### TASK OBJECTIVE
Write out the data word for word and omit every picture.

•••

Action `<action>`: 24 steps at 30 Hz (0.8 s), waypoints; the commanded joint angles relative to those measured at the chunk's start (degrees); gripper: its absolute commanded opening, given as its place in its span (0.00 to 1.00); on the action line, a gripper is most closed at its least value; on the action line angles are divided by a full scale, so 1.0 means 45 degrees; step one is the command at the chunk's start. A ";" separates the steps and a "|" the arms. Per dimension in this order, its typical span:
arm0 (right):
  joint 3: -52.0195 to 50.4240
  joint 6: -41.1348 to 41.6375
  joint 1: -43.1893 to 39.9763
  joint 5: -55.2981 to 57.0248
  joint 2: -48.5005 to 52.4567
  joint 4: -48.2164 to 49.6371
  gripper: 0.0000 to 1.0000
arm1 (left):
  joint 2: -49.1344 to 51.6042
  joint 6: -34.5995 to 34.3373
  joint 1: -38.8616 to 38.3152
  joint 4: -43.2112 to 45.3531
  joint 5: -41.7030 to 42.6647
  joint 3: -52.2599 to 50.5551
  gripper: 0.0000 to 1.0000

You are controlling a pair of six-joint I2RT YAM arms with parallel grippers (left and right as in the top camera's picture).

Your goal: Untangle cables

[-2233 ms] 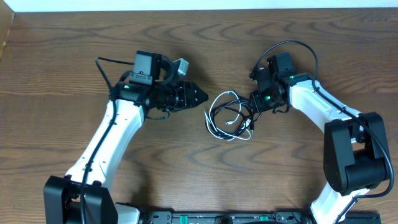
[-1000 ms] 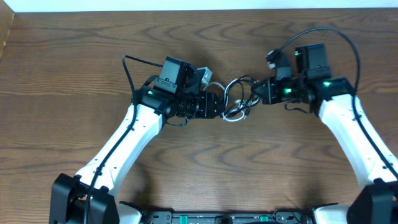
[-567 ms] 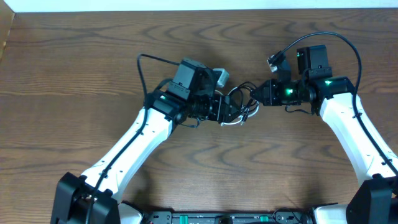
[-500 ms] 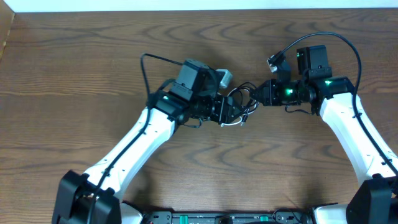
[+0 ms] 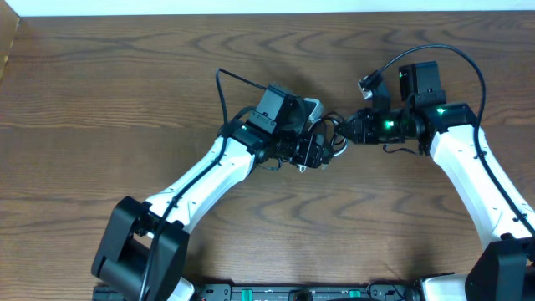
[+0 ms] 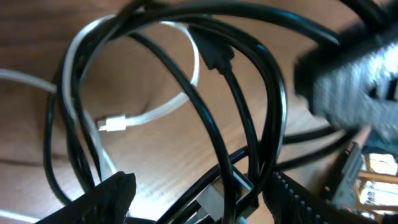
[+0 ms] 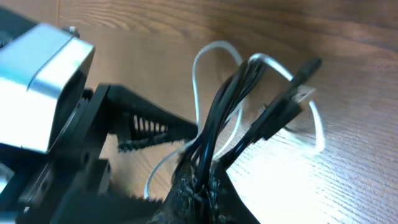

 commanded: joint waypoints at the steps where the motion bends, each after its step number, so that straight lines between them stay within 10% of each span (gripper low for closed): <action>1: 0.0039 -0.0369 -0.0029 -0.0554 0.0010 -0.0102 0.01 | 0.0257 0.0253 -0.0015 0.0364 -0.0680 0.0248 0.70; 18: 0.0039 -0.0364 -0.0199 -0.0476 0.0010 -0.0189 0.01 | 0.0413 0.0253 -0.0010 0.0685 0.0996 0.0248 0.10; 24: 0.0039 0.1394 -0.0908 0.3283 0.0010 -0.1341 0.01 | 0.0413 0.0243 0.0631 0.0525 0.0962 0.0248 0.07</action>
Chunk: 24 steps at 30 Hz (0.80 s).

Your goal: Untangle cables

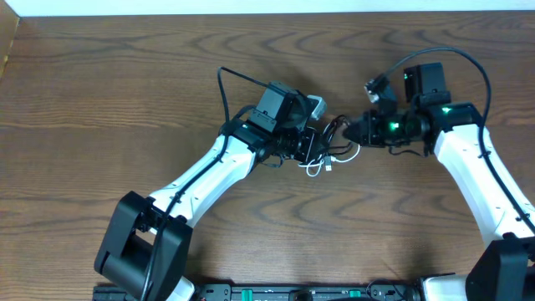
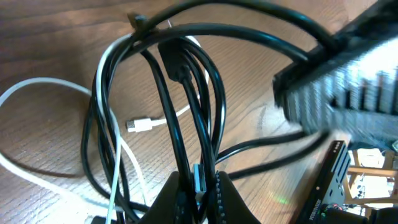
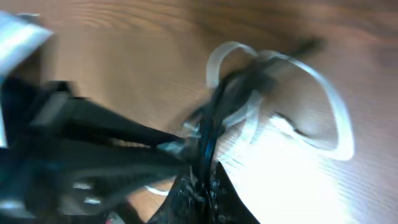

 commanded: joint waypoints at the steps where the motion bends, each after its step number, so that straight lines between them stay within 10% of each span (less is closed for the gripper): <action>1: 0.0039 0.1438 -0.0520 0.3201 0.0010 -0.0617 0.01 | 0.0189 0.0112 0.0612 -0.0185 0.0136 0.0243 0.08; 24: -0.2749 0.3900 -0.0729 1.0001 0.0034 -0.0223 0.02 | -0.4085 0.0024 0.1914 -0.0680 0.0452 0.0248 0.07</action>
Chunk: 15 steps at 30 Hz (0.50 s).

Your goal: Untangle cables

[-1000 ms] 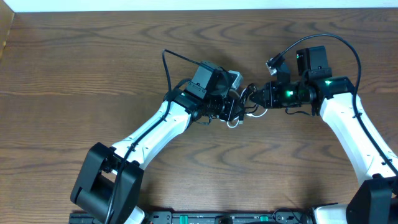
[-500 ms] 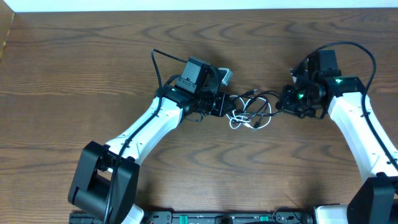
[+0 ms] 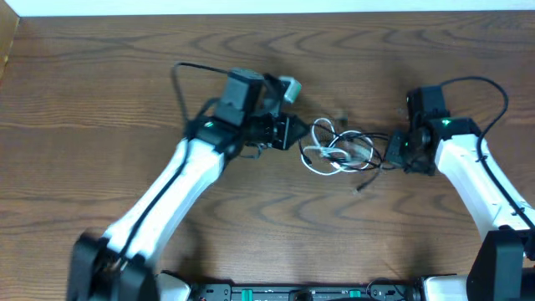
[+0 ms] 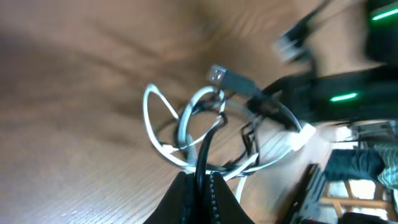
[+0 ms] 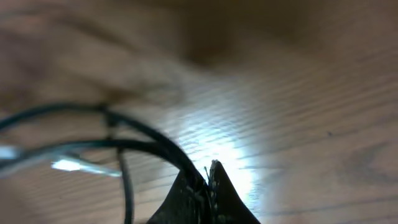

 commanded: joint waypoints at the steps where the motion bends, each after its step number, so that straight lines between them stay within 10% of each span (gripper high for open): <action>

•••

### ANSWER SPACE
Action `<action>`: 24 steps at 30 Hz (0.8 s), waypoints; the commanded joint angles relative to those measured at the chunk's start (degrees); gripper: its absolute commanded opening, given as its place in its span (0.00 to 1.00); on the action line, a gripper is most closed at its least value; on the action line angles are divided by a full scale, so 1.0 means 45 degrees; step one is the command at the chunk's start. A ";" separates the steps and a "|" the arms. Per dimension in this order, its typical span:
arm0 (right):
  joint 3: -52.0195 to 50.4240
  joint 6: -41.1348 to 41.6375
  joint 1: -43.1893 to 39.9763
  joint 5: -55.2981 to 57.0248
  joint 2: -48.5005 to 52.4567
  joint 4: -48.2164 to 49.6371
  gripper: 0.0000 to 1.0000
arm1 (left):
  joint 2: -49.1344 to 51.6042
  joint 6: -34.5995 to 34.3373
  joint 1: -38.8616 to 38.3152
  joint 4: -43.2112 to 45.3531
  joint 5: -41.7030 to 42.6647
  joint 3: -52.2599 to 50.5551
  gripper: 0.0000 to 1.0000

You are controlling a pair of six-joint I2RT YAM arms with parallel grippers (left and right as in the top camera's picture).

Your goal: Untangle cables

[-2233 ms] 
[-1000 ms] 
[-567 ms] 
[-500 ms] 
[+0 ms] 
[+0 ms] 
[+0 ms] 

 commanded: joint waypoints at the steps where the motion bends, each after its step number, so that straight lines between them stay within 10% of each span (gripper low for closed): <action>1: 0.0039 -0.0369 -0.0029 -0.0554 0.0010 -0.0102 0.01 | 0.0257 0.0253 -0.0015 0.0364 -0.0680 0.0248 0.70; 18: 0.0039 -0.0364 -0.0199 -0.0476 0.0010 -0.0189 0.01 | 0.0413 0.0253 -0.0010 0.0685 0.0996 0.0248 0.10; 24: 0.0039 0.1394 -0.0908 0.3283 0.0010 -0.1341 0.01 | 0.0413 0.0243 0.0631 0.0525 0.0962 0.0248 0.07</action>
Chunk: 24 steps at 30 Hz (0.80 s).

Your goal: Untangle cables


 commanded: joint waypoints at the steps where the motion bends, each after its step number, so that straight lines between them stay within 10% of each span (less is closed for the gripper): <action>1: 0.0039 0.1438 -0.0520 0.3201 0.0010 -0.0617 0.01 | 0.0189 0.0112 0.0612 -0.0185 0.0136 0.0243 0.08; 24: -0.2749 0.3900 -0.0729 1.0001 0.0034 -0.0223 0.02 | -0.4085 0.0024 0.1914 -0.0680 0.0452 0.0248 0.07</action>
Chunk: 15 steps at 30 Hz (0.50 s).

Your goal: Untangle cables

[-1000 ms] 
[-500 ms] 
[+0 ms] 
[+0 ms] 
[+0 ms] 

 commanded: joint waypoints at the steps where the motion bends, each after its step number, so that straight lines between them stay within 10% of each span (gripper high for open): <action>

The exercise has now been completed.